__WHAT YOU NEED TO DO__
Please transcribe the listing in its entirety, character for character.

══════════════════════════════

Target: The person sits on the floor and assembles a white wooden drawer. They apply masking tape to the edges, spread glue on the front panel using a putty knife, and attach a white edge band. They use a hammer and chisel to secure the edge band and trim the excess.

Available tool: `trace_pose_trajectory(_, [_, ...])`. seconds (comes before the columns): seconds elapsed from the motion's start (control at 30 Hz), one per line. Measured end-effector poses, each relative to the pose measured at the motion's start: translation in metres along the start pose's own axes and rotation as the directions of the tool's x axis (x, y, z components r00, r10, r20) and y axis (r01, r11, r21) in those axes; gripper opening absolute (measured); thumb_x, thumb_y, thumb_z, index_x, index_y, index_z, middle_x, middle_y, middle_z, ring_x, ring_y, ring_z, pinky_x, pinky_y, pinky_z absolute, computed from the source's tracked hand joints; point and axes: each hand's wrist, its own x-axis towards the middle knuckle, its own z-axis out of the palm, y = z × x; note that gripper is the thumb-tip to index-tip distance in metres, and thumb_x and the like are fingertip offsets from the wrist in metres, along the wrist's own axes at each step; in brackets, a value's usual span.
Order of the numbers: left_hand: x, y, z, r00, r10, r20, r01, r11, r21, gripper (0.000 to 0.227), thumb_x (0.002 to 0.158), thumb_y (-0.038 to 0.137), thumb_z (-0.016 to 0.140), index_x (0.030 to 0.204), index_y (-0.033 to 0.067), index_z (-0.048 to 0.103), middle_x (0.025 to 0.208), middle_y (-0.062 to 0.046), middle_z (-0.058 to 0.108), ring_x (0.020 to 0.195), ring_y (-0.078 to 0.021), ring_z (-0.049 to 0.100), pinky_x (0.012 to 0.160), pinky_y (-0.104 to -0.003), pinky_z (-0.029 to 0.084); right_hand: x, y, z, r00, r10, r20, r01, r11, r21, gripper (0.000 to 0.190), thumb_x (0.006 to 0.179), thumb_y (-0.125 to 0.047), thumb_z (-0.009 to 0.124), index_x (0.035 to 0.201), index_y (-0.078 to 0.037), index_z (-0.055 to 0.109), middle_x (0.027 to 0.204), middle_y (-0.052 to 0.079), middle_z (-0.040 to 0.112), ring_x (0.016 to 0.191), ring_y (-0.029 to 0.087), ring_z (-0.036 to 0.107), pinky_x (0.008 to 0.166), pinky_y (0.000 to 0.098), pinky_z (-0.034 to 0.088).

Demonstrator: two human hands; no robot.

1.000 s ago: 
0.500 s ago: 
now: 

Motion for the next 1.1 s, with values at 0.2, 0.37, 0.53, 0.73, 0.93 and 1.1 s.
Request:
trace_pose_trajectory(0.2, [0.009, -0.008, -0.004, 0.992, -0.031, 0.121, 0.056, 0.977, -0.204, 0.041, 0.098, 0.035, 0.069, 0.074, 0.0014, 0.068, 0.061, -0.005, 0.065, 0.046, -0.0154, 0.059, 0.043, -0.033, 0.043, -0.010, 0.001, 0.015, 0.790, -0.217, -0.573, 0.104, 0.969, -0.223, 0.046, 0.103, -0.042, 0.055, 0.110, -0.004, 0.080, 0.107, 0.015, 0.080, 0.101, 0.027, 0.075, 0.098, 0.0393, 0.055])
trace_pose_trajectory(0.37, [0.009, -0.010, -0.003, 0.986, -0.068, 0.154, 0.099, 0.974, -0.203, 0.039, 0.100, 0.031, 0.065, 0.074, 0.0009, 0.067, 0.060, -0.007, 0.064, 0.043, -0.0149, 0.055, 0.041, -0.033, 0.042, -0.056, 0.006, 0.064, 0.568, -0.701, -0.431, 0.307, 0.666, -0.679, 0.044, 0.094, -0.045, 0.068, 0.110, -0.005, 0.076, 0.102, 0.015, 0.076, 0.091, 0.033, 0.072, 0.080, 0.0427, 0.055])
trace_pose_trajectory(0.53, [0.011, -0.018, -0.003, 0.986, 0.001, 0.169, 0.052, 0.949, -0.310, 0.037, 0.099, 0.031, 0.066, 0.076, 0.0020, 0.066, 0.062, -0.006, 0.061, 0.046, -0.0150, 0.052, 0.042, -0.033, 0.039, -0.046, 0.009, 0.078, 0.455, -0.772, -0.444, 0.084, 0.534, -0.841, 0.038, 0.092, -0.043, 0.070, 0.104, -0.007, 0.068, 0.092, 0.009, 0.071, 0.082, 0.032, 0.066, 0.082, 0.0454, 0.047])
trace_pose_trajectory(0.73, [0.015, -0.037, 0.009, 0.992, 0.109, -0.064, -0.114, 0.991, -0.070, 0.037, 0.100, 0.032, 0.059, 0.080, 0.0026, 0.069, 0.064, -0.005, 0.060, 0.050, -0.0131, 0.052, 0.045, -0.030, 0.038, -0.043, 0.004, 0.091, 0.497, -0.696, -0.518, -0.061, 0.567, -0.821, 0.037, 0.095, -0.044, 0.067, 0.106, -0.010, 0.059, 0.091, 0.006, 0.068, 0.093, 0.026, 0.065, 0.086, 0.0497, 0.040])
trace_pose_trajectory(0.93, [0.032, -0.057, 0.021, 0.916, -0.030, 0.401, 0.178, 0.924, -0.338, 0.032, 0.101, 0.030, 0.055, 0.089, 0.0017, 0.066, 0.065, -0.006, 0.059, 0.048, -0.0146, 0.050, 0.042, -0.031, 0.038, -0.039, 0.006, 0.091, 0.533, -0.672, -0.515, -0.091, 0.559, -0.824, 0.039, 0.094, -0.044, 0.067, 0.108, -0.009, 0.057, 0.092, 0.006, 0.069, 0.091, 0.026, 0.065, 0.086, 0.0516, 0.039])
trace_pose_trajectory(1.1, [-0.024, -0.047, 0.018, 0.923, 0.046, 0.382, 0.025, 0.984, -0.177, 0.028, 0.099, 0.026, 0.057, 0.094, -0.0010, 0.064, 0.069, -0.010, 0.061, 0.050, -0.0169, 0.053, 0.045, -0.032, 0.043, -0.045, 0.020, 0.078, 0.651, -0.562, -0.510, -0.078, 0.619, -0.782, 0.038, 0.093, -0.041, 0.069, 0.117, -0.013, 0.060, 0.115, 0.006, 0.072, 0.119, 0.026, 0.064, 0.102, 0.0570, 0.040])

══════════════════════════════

__REPLY TO THE TASK__
Target: The person sits on the floor and assembles a white wooden drawer. They apply masking tape to the edges, spread glue on the front panel using a putty knife, and attach a white edge band. They use a hammer and chisel to secure the edge band and trim the excess.

Available tool: `trace_pose_trajectory(_, [_, ...])`. seconds (comes before the columns): seconds elapsed from the motion's start (control at 30 Hz), one per line. Measured end-effector poses, each relative to the pose measured at the motion's start: translation in metres along the start pose's own axes and rotation as the directions of the tool's x axis (x, y, z components r00, r10, r20) and y axis (r01, r11, r21) in those axes; gripper opening absolute (measured); thumb_x, thumb_y, thumb_z, index_x, index_y, index_z, middle_x, middle_y, middle_z, ring_x, ring_y, ring_z, pinky_x, pinky_y, pinky_z absolute, computed from the source's tracked hand joints; point and axes: each hand's wrist, its own x-axis towards the middle knuckle, its own z-axis out of the palm, y = z × x; note that gripper is the thumb-tip to index-tip distance in metres, and thumb_x and the like are fingertip offsets from the wrist in metres, along the wrist's own axes at each step; in brackets, a value's usual span.
Order of the numbers: left_hand: x, y, z, r00, r10, r20, r01, r11, r21, gripper (0.000 to 0.227), thumb_x (0.002 to 0.158), thumb_y (-0.038 to 0.137), thumb_z (-0.016 to 0.140), index_x (0.030 to 0.204), index_y (-0.033 to 0.067), index_z (-0.048 to 0.103), middle_x (0.025 to 0.208), middle_y (-0.062 to 0.046), middle_z (-0.058 to 0.108), ring_x (0.020 to 0.195), ring_y (-0.078 to 0.021), ring_z (-0.049 to 0.100), pinky_x (0.012 to 0.160), pinky_y (-0.104 to -0.003), pinky_z (-0.029 to 0.084); right_hand: x, y, z, r00, r10, r20, r01, r11, r21, gripper (0.000 to 0.190), thumb_x (0.006 to 0.179), thumb_y (-0.125 to 0.047), thumb_z (-0.009 to 0.124), index_x (0.035 to 0.201), index_y (-0.078 to 0.037), index_z (-0.055 to 0.109), middle_x (0.027 to 0.204), middle_y (-0.052 to 0.079), middle_z (-0.040 to 0.112), ring_x (0.016 to 0.191), ring_y (-0.029 to 0.087), ring_z (-0.036 to 0.107), pinky_x (0.008 to 0.166), pinky_y (0.000 to 0.098), pinky_z (-0.034 to 0.088).

Demonstrator: two human hands; no robot.

1.000 s ago: 
0.500 s ago: 
now: 

Motion for the next 1.1 s, with values at 0.2, 0.37, 0.53, 0.73, 0.93 and 1.1 s.
Request:
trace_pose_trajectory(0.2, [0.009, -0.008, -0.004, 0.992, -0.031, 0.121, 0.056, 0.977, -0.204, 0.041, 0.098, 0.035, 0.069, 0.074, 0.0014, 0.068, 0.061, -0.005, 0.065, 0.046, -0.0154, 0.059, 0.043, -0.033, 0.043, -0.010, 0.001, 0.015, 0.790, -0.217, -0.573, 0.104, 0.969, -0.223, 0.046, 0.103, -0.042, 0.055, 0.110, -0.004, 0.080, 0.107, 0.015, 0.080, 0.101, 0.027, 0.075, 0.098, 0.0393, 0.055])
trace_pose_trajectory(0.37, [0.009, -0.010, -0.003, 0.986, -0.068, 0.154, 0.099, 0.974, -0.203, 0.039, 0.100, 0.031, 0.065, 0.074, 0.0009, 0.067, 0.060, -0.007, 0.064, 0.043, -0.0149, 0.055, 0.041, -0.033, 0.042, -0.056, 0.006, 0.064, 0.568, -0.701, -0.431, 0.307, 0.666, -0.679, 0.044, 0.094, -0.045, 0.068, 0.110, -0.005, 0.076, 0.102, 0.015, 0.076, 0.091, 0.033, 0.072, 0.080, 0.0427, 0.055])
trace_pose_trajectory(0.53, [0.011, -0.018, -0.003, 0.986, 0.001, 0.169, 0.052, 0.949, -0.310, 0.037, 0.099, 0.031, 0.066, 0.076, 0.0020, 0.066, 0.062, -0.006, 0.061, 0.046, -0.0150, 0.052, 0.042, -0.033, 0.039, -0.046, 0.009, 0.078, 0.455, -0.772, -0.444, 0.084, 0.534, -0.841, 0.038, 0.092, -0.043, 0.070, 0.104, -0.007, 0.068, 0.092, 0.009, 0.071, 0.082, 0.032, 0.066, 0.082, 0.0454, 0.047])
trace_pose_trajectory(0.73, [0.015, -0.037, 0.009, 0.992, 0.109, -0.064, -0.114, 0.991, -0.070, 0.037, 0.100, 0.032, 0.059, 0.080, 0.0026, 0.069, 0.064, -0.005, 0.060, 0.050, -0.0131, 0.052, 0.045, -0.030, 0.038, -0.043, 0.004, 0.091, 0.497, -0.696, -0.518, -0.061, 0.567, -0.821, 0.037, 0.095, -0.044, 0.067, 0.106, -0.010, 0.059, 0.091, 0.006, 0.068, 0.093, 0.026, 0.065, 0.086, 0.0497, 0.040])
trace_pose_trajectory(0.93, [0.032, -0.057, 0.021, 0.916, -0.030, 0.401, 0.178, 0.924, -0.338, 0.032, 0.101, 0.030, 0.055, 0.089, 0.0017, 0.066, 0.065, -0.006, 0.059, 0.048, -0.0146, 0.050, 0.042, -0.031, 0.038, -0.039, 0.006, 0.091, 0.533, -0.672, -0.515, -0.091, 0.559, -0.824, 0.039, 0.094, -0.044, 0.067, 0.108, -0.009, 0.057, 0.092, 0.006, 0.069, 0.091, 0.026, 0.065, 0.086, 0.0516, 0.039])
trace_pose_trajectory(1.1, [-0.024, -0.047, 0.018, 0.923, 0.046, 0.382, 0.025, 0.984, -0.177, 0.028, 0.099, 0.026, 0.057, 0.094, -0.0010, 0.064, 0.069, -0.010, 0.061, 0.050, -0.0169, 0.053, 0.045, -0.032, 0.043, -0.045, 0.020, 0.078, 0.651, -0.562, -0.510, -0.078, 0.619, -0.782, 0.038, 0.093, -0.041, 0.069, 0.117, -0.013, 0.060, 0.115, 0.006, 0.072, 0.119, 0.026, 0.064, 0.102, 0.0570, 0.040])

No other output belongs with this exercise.